• Task brief:
If a line in the entries below contains "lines", copy it.

Items from a data source
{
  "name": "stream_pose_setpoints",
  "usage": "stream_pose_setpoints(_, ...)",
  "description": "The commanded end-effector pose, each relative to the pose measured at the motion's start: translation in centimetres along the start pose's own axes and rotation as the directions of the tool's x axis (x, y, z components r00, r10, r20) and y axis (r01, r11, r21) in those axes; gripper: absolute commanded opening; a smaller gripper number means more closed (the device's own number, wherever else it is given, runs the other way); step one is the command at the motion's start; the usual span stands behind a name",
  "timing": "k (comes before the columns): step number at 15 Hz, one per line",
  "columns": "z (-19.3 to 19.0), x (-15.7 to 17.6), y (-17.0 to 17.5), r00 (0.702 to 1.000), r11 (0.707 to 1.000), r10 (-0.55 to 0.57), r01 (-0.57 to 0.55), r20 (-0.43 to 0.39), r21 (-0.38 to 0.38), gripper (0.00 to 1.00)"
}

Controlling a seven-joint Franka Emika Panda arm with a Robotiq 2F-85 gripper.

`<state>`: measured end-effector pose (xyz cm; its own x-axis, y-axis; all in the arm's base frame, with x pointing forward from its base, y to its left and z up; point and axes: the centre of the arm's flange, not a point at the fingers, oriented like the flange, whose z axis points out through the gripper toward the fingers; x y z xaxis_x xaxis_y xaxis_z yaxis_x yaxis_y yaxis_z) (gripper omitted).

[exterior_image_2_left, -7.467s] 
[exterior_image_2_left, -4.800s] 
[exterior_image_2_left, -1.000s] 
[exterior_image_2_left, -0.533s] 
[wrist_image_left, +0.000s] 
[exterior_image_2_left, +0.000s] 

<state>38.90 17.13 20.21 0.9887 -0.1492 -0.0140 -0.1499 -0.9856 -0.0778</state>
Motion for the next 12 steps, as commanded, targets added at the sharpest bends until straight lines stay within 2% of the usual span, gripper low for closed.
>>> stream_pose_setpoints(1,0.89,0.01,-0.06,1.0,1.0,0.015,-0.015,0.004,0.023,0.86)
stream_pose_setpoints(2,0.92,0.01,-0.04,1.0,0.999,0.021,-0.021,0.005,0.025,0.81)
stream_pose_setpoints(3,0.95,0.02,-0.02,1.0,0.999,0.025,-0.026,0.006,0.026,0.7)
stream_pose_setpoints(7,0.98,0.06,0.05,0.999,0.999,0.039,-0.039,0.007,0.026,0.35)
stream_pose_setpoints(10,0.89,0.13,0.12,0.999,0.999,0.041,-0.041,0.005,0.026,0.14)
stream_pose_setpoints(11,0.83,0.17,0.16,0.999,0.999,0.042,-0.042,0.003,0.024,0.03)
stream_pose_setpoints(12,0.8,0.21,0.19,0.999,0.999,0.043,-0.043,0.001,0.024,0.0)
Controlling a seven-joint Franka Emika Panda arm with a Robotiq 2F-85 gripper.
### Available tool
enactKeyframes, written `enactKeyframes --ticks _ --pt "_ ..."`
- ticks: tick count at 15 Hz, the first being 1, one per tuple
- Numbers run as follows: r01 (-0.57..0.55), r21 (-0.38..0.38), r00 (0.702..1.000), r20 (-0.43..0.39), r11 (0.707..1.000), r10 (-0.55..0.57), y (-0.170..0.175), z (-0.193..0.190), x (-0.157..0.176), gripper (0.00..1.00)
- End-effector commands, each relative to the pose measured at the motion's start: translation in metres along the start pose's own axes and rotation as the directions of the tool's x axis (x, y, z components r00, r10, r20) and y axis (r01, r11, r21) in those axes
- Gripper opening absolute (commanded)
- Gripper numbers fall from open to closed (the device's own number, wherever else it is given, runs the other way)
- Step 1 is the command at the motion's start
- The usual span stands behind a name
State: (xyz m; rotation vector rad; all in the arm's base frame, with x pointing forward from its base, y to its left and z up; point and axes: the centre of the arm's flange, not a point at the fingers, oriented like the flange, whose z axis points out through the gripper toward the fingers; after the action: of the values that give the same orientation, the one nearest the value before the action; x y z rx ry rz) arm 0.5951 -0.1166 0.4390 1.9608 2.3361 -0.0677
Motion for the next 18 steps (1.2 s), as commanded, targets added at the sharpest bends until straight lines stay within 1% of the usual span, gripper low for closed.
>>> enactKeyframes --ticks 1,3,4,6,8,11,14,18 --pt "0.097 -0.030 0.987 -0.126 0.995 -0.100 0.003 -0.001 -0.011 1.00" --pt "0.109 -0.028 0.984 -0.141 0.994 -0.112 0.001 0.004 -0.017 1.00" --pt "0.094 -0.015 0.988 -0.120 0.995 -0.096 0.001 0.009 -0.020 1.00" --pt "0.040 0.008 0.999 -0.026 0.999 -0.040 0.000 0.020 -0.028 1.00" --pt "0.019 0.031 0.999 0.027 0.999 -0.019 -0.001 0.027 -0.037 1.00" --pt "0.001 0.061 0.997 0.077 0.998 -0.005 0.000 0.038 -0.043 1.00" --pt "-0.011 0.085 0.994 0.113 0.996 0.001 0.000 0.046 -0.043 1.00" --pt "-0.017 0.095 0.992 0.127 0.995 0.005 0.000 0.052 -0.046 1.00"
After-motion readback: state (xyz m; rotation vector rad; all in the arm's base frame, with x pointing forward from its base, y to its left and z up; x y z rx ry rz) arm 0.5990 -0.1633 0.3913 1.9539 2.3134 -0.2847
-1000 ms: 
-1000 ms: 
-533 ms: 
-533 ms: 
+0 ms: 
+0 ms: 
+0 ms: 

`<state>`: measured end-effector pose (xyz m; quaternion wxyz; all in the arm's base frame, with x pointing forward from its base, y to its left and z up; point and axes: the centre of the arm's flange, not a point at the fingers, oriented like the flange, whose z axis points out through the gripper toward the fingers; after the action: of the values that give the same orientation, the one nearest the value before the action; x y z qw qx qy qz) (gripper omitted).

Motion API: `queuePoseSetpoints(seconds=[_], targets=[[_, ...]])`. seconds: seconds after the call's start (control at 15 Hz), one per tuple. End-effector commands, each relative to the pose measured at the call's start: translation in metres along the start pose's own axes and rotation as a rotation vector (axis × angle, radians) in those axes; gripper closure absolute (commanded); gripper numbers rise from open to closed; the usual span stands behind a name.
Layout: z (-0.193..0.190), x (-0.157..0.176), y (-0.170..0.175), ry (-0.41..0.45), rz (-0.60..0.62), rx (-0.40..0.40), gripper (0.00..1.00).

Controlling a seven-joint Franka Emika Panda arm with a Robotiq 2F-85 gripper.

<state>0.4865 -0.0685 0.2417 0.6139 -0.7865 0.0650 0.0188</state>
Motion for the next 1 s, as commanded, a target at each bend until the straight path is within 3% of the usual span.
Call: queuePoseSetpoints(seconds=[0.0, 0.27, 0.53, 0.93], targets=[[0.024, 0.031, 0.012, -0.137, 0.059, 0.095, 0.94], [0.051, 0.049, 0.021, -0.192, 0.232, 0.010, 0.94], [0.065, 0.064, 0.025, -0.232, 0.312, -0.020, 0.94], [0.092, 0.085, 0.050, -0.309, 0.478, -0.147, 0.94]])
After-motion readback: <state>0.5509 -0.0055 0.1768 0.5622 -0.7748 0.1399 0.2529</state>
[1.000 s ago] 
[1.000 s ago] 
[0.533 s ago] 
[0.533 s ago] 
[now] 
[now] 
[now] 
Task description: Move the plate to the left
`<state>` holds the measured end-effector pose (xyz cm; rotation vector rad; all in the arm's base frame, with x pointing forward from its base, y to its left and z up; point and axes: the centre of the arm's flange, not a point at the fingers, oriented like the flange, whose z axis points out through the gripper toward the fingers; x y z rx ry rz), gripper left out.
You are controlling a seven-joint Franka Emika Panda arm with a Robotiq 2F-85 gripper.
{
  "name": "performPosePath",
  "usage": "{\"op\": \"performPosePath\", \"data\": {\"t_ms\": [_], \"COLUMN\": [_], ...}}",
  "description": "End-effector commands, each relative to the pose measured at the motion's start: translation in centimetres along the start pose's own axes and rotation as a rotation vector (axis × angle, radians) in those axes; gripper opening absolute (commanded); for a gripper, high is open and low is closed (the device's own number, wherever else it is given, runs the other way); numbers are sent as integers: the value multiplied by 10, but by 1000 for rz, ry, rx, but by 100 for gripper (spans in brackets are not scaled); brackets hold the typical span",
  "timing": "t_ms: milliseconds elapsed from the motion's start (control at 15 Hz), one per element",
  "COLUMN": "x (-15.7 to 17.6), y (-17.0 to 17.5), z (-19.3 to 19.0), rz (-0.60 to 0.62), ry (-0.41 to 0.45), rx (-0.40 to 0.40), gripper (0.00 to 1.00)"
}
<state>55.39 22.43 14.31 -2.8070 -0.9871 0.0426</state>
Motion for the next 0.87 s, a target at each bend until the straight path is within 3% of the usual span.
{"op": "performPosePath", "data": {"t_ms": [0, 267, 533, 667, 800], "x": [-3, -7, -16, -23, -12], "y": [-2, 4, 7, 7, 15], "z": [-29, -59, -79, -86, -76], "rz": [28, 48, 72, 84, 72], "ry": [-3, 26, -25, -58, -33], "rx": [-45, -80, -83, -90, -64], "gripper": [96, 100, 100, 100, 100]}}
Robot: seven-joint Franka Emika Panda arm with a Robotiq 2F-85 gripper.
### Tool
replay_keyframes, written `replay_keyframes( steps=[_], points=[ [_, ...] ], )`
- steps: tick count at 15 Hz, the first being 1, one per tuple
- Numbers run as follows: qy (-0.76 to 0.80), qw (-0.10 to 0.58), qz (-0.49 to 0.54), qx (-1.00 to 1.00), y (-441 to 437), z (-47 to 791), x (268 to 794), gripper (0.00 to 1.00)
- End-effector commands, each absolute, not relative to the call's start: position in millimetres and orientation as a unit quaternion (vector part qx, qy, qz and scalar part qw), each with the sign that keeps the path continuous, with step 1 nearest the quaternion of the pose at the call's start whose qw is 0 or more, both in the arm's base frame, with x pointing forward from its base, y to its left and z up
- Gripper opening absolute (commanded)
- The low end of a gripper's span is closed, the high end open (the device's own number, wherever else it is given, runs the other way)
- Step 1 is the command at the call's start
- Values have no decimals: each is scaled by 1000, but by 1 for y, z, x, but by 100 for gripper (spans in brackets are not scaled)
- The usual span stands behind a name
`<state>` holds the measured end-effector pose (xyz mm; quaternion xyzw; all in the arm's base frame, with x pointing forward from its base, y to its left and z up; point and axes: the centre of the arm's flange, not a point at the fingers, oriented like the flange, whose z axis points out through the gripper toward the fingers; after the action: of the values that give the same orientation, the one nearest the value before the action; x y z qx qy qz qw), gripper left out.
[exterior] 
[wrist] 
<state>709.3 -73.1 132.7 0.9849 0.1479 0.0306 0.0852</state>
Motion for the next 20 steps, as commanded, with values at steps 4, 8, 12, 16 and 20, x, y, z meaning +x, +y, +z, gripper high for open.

• Exercise response:
Motion for the next 12 steps, as commanded, targets added at the sharpest bends until straight lines stay within 2% of the usual span, gripper low for closed.
Motion for the next 18 steps (1.2 s), as commanded, targets added at the sharpest bends until straight lines stay within 1% of the usual span, gripper low for closed.

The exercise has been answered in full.